Despite these corporate promises, the shifting market forced officials at Sandia to look elsewhere. The lab recently began testing NextSilicon products to see whether the startup could fill the performance gap. NextSilicon engineers built their chips using a completely different computing approach than the standard graphics processing units or central processing units sold by Nvidia and Advanced Micro Devices.
On Monday, Sandia, NextSilicon, and Penguin Solutions released a joint statement regarding their progress. Penguin Solutions helped weave the new NextSilicon chips directly into the government supercomputer network. The companies announced that the new systems officially passed a critical technical milestone. The chips survived a massive battery of general supercomputing tests, proving they have the raw power needed for use in strict government systems.
Passing this initial test sets up NextSilicon for a massive decision later this fall. The government will decide whether to start testing these chips on much more demanding computing problems. These upcoming tests closely resemble the highly classified nuclear-security math that the chips would eventually have to handle on a daily basis.
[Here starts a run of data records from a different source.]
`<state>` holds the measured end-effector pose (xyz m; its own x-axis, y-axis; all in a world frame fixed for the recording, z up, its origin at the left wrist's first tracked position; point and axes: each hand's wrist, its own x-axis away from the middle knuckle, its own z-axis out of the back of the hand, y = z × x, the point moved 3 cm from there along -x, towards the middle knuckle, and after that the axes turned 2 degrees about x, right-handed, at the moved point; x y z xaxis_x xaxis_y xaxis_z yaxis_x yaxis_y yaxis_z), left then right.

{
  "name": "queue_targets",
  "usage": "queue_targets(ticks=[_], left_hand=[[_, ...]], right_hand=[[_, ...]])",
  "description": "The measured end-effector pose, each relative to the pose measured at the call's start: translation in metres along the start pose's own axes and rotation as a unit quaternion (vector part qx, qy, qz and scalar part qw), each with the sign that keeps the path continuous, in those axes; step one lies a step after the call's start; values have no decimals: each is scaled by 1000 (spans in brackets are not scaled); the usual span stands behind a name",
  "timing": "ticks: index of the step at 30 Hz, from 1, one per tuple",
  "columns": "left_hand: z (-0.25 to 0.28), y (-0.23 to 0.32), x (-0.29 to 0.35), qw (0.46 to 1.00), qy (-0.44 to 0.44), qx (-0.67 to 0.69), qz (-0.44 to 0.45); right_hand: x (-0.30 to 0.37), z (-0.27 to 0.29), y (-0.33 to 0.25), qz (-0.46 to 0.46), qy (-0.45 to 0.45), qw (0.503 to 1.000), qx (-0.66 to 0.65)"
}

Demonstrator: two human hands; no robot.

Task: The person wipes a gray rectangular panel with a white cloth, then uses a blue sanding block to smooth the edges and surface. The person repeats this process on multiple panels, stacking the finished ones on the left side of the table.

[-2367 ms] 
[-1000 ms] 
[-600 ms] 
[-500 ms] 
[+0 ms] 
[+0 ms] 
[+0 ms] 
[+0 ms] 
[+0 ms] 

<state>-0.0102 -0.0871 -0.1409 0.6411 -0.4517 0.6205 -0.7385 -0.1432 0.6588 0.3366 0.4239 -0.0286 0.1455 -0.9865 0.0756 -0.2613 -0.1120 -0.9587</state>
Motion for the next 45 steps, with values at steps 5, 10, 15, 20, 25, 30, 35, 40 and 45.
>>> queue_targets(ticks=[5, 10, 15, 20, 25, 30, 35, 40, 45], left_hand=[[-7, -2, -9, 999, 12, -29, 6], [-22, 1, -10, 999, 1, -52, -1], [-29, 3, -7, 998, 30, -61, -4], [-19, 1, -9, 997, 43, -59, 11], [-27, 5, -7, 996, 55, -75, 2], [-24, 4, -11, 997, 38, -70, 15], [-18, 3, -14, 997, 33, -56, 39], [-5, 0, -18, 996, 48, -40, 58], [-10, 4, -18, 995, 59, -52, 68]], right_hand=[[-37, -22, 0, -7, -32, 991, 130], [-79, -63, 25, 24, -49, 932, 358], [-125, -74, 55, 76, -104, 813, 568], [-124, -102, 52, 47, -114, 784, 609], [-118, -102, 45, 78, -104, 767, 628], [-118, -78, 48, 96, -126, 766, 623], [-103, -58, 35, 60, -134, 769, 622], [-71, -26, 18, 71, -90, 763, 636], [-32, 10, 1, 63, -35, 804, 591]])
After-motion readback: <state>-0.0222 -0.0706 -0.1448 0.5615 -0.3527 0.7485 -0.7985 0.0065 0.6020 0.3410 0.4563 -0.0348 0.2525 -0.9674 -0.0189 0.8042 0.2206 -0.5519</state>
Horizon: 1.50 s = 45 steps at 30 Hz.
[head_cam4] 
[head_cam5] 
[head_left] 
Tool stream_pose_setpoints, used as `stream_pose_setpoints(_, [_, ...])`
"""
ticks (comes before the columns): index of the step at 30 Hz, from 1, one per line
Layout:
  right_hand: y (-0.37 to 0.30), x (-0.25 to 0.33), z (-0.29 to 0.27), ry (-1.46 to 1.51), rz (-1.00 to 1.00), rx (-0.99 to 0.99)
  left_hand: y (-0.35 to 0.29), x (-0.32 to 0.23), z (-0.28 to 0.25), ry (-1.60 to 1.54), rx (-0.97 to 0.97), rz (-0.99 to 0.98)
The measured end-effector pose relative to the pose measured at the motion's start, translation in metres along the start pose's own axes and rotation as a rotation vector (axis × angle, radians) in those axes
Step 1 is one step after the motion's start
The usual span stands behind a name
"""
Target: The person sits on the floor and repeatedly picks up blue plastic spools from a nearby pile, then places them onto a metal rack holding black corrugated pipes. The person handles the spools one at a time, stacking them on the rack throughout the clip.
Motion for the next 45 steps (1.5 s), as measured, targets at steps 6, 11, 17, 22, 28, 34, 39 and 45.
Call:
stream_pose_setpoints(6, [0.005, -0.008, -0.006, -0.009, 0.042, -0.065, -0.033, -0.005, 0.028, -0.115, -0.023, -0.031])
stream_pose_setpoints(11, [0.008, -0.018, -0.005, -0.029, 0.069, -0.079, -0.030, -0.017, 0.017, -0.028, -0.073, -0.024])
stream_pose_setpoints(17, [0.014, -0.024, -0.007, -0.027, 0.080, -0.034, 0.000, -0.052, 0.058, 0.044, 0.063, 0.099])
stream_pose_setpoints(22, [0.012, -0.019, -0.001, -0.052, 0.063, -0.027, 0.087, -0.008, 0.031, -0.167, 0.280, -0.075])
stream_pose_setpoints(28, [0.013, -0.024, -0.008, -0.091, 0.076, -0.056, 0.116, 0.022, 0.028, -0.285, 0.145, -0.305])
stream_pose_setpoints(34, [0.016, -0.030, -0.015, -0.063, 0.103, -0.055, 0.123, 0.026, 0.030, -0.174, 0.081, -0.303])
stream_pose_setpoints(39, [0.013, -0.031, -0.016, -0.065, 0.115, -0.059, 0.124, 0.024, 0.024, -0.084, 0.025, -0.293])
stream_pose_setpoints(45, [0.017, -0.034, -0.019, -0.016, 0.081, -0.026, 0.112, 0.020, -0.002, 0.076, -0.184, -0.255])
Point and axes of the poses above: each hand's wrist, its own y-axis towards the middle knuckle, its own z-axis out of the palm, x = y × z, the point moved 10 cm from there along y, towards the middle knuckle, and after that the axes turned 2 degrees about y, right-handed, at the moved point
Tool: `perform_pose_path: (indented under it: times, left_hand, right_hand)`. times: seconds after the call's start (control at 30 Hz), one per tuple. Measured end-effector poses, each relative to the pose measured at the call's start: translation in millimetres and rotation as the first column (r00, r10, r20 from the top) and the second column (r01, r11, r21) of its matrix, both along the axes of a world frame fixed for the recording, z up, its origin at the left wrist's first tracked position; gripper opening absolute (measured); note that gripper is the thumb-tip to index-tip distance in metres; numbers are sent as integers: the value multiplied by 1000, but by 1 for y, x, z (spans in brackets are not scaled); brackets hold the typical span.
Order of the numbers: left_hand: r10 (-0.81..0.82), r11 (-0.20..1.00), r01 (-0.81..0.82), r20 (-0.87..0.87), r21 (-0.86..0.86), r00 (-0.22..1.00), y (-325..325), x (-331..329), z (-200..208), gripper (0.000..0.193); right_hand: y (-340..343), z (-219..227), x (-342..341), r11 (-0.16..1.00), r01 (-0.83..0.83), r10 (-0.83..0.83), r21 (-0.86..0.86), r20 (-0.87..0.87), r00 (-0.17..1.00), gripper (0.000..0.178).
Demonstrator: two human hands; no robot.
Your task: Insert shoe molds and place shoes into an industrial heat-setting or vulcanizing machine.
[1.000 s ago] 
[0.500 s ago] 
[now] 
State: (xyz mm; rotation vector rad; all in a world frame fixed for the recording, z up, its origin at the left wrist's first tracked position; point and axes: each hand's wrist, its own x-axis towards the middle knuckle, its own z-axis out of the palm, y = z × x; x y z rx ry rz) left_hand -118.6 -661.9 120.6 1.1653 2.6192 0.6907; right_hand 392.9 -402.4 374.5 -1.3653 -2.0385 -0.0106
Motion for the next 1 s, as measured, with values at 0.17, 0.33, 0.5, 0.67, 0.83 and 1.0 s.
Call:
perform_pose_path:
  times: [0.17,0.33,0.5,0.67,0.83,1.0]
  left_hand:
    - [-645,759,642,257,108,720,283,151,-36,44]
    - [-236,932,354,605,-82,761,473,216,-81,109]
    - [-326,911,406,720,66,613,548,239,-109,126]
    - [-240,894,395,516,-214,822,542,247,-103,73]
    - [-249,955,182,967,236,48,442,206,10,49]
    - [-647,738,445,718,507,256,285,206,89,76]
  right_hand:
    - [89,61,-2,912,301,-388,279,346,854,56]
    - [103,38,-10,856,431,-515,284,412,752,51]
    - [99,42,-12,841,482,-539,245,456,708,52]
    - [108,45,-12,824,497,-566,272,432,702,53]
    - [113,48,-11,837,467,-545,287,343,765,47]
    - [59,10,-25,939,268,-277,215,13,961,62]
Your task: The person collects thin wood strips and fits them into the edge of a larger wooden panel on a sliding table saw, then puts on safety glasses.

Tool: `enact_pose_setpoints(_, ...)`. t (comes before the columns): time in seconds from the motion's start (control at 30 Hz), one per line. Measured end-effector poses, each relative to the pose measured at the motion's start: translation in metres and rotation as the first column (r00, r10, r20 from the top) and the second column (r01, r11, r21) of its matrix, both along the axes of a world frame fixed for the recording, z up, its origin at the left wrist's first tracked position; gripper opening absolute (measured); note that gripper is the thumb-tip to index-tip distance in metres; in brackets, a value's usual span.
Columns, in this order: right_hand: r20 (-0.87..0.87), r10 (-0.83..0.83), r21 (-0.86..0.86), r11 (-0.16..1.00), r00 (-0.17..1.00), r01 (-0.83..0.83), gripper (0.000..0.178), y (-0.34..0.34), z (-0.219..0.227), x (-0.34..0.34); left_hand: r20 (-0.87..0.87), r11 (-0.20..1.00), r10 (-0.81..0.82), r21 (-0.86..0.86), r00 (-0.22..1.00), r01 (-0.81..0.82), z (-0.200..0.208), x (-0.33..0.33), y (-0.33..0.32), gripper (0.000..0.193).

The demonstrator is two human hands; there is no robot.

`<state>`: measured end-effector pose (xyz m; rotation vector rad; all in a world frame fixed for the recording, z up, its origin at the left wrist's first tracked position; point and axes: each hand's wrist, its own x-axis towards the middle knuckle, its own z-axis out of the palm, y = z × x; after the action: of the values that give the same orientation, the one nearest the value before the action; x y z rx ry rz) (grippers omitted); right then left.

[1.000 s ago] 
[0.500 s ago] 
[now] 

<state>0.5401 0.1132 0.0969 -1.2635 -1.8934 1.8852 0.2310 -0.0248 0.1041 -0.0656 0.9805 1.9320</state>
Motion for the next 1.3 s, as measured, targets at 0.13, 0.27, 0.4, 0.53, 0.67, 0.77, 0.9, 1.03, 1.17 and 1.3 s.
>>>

The NextSilicon chips stand out for easily handling double-precision computing. Engineers also designed the hardware to reprogram itself on the fly so it runs more efficiently during complex tasks. The chips save massive amounts of electricity by using a data-flow architecture. This specific design spends far less time and energy shuttling data back and forth between the computing system’s memory banks.
The work happening at Sandia often helps strange new technology become widespread across the commercial sector. For example, liquid cooling systems for microchips seemed like an exotic and crazy idea more than a decade ago. Sandia strongly urged companies like Intel, Advanced Micro Devices, and Nvidia to develop the technology anyway. Today, liquid cooling stands as a common feature in most major data centers.
James Laros works as a senior scientist at Sandia and oversees the program that tests new computing architectures. Laros explained that working with smaller players like NextSilicon guarantees that Sandia can always procure the hardware it desperately needs. He noted that the lab must keep its options open to complete its mission because national defense is never optional.